Commerce Proposes Know-Your-Customer Rules for Cloud Providers
The Commerce Department is proposing new rules that could require U.S. cloud service providers and their foreign resellers to follow know-your-customer (KYC) requirements, a step the agency said would prevent those services from being used to aid cyberattacks and to train artificial intelligence models that threaten U.S. national security. The proposed regulations are specifically aimed at preventing “foreign malicious cyber actors” from using U.S. infrastructure-as-a-service products to steal American intellectual property and sensitive data, commit espionage, and train large AI models for cyberattacks on U.S. critical infrastructure.

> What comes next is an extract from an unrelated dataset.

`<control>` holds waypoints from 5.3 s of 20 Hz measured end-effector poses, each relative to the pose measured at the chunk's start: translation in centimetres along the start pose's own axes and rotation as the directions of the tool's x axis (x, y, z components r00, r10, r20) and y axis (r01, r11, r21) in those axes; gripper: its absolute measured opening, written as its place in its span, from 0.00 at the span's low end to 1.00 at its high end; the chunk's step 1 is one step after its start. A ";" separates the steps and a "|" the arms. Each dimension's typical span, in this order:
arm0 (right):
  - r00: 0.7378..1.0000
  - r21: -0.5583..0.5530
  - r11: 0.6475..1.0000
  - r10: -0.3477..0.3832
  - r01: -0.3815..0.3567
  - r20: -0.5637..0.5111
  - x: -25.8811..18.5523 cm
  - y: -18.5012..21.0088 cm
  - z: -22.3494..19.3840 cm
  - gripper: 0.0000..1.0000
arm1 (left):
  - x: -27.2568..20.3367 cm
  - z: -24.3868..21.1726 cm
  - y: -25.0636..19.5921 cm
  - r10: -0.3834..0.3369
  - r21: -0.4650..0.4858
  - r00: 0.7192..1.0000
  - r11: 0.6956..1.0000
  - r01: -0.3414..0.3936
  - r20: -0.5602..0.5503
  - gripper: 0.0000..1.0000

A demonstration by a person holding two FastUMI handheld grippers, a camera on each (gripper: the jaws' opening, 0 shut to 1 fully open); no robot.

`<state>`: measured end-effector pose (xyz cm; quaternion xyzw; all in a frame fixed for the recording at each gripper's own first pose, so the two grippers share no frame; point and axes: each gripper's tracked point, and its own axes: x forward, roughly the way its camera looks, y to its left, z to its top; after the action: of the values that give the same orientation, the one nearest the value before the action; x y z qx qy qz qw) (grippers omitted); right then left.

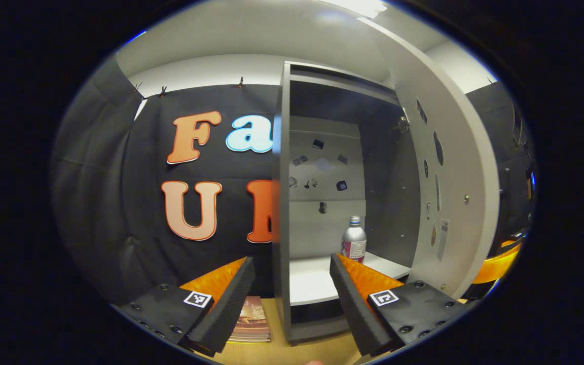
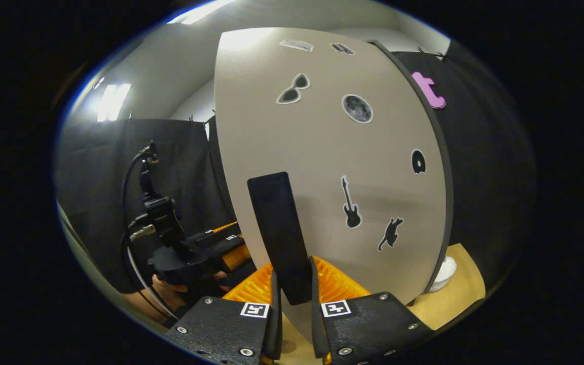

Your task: Open the cabinet door with the right hand, grasp the bottle in the cabinet with the left hand and place it on the coaster, then close the cabinet door with the right hand.

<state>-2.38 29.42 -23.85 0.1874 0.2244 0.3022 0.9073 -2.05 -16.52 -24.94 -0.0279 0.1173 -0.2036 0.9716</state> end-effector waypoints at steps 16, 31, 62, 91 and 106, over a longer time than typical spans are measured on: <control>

“Today’s rule puts foreign malicious cyber actors on notice that we are taking action to prevent them from using our own cloud infrastructure to undermine our national security interests,” said Alan Estevez, undersecretary of the Bureau of Industry and Security. “Today’s proposed rule gives the Secretary of Commerce the tools she needs to address risks while maintaining the Department’s overall approach to national security: to innovate and do business wherever we can, and to protect what we must.” Public comments are due April 29.

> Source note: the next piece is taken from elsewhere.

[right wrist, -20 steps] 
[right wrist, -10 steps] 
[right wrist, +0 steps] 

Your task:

The interim final rule, published Jan. 29, comes as the Biden administration increases efforts to prevent China from using sensitive U.S. technology for advanced AI applications, including by continually tightening export controls (see 2310170055). BIS officials have said they are searching for potential avenues to restrict China from using cloud computing services to access export-controlled technology (see 2401260051 and 2312080048).
The agency’s proposed KYC rules would require U.S. cloud service providers to “verify the identity of foreign persons that sign up for or maintain accounts that access or utilize” their services. Those providers and their foreign resellers would have to put in place “customer identification programs,” or CIPs, to collect certain “identifying information” about their customers, report that information to Commerce and maintain records.
That information could include, at a minimum, the customer's name, address, email addresses, telephone numbers and internet protocol addresses, and the means and source of payment, Commerce said. The agency said it plans to allow service providers to “create a CIP that matches [their] unique service offerings and customer bases,” and the agency wants the programs to be “flexible and minimally burdensome to their business operations.” Certain data collection requirements wouldn’t apply to customers with accounts opened by or on behalf of a U.S. person.
Providers and their resellers likely will have to comply with the new data collection rules within one year after a final rule is published. “The Department will consider allowing U.S. IaaS providers an adjustment period to implement some provisions of this proposed regulation and notify the Department accordingly,” the rule said.
Under the new rules, Commerce also would be able to impose two “special measures” to prevent U.S. service providers from aiding “malicious cyber actors.” Both would allow the agency to place restrictions on the “opening or maintaining of an account” with any U.S. cloud service provider, including for certain foreign people located in a foreign country that has a “significant number of foreign persons” using cloud service providers for malicious cyber activities. The rule proposes regulations for how Commerce would decide whether and how to impose these special measures.
Another proposal would require U.S. cloud service providers to report to Commerce whenever a foreign person “transacts” with that provider to “train a large AI model with potential capabilities that could be used in malicious cyber-enabled activity.” That report will need to include the identity of the foreign person, the “existence of any training run of an AI model” and more.
The rule includes a host of other proposals, including definitions for “foreign customer,” “foreign reseller” and a "large AI model" that could be used for malicious cyber activities. The agency is seeking comments on its proposed CIP and data collection requirements, recordkeeping rules, potential annual certifications to Commerce about CIPs, exemptions and more. Violators could be subject to civil or criminal penalties under the International Emergency Economic Powers Act.
The proposed regulations implement two executive orders: a 2021 order that called for new regulations to prevent cyberattacks, and another issued in October designed to strengthen U.S. defenses against dangerous uses of AI (see 2310300029).